■ **WORK INSTRUCTION**: In the listing below, find the line with "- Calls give" and the line with "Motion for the", then return them and every line between them exactly, minus the pictures.

Start of PROVIDED MATERIAL

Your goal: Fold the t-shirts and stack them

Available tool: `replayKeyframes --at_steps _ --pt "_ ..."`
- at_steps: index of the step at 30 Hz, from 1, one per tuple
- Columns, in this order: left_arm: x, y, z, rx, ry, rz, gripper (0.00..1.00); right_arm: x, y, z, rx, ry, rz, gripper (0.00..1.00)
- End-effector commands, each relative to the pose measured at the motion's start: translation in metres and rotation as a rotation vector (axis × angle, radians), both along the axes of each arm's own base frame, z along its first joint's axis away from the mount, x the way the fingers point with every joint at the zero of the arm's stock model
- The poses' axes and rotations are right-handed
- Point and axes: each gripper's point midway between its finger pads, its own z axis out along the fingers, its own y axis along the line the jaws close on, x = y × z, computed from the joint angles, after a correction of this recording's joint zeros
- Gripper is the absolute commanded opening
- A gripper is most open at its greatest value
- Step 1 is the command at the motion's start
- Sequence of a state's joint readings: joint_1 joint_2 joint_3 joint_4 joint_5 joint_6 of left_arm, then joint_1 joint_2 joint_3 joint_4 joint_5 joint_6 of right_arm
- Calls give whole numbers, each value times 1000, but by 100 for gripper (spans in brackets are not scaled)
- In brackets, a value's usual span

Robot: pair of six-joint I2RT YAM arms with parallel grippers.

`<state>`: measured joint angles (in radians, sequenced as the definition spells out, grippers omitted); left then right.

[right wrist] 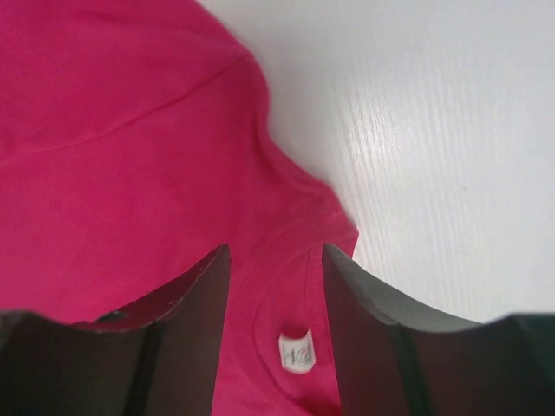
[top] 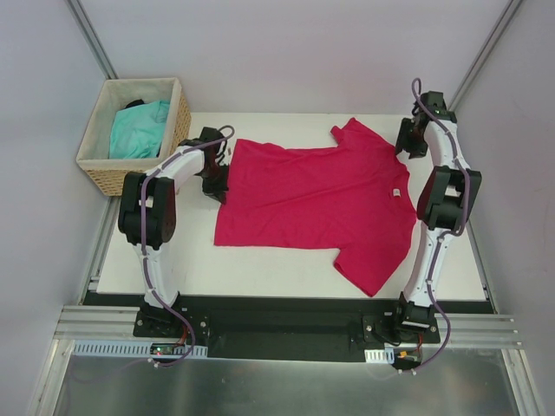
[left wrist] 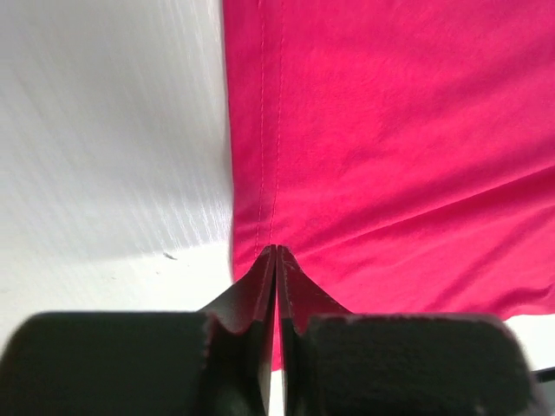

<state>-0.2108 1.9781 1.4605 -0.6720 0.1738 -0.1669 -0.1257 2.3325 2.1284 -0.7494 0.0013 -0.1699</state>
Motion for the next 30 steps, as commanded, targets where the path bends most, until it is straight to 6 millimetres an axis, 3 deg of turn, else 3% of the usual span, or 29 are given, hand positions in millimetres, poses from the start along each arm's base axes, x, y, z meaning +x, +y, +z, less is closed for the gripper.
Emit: replayKeyframes --at_steps 1,2,4,5,6,9,10,11,12,13,15,16,20,23,27,30 --pt "18 -9 23 -25 -62 -36 10 -9 16 113 30 -183 -8 50" --pt "20 -11 26 -35 -72 -43 12 -18 19 130 39 -207 -12 50" --pt "26 -14 37 -47 -104 -42 13 -37 33 120 85 -154 -20 48" --pt "25 -14 42 -48 -114 -39 14 -47 39 128 86 -157 -12 48" --pt "24 -15 45 -53 -117 -31 15 -65 44 104 92 -79 -11 47" --pt "14 -14 49 -69 -131 -17 28 -99 60 83 96 -11 2 47" --pt "5 -12 41 -65 -124 -15 30 -119 65 55 104 56 2 46" --pt "2 -10 49 -65 -156 -12 33 -132 66 42 101 85 -6 45" --pt "-10 -6 39 -52 -134 -9 34 -139 65 44 82 63 -16 45" --pt "-12 -2 39 -39 -153 -4 35 -165 67 19 87 139 -17 45" --pt "-24 3 39 -26 -159 -1 39 -182 66 15 82 147 -39 45" --pt "-25 4 40 -22 -165 -3 40 -203 66 -1 84 201 -46 45" --pt "-30 7 39 -19 -187 4 40 -228 55 -16 30 248 -82 45" --pt "-31 5 35 -34 -190 20 40 -233 48 -22 14 251 -95 44" --pt "-27 1 30 -61 -204 44 39 -233 39 -19 3 212 -90 42" --pt "-26 0 27 -65 -198 48 39 -236 35 -7 -17 185 -85 42"
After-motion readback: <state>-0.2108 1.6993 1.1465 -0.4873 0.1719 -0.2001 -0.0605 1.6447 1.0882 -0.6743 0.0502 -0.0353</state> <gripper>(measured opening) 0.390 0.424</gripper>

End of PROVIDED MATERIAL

■ **OUTPUT OF THE TASK**:
- Calls give whole numbers, each value times 1000, but by 100 for gripper (spans in brackets are not scaled)
- In brackets, a value's usual span

Robot: pair of six-joint I2RT YAM arms with parallel grippers.

`<state>`: measured joint angles (in radians, sequenced as the definition spells out, grippers omitted); left then right.

[right wrist] 
[top] 
[left wrist] 

<state>-0.2108 1.9781 1.4605 -0.6720 0.1738 -0.1669 -0.1257 2.3325 2.1284 -0.7494 0.0013 -0.1699</state>
Motion for the next 30 steps, as commanded, targets where the path bends most, until it is straight to 6 millimetres an axis, 3 deg of turn, else 3% of the usual span, or 29 are given, hand positions in millimetres, poses from the start along each arm's base axes, x, y, z meaning +x, +y, +z, less is closed for the gripper.

This exercise has now been fully answered.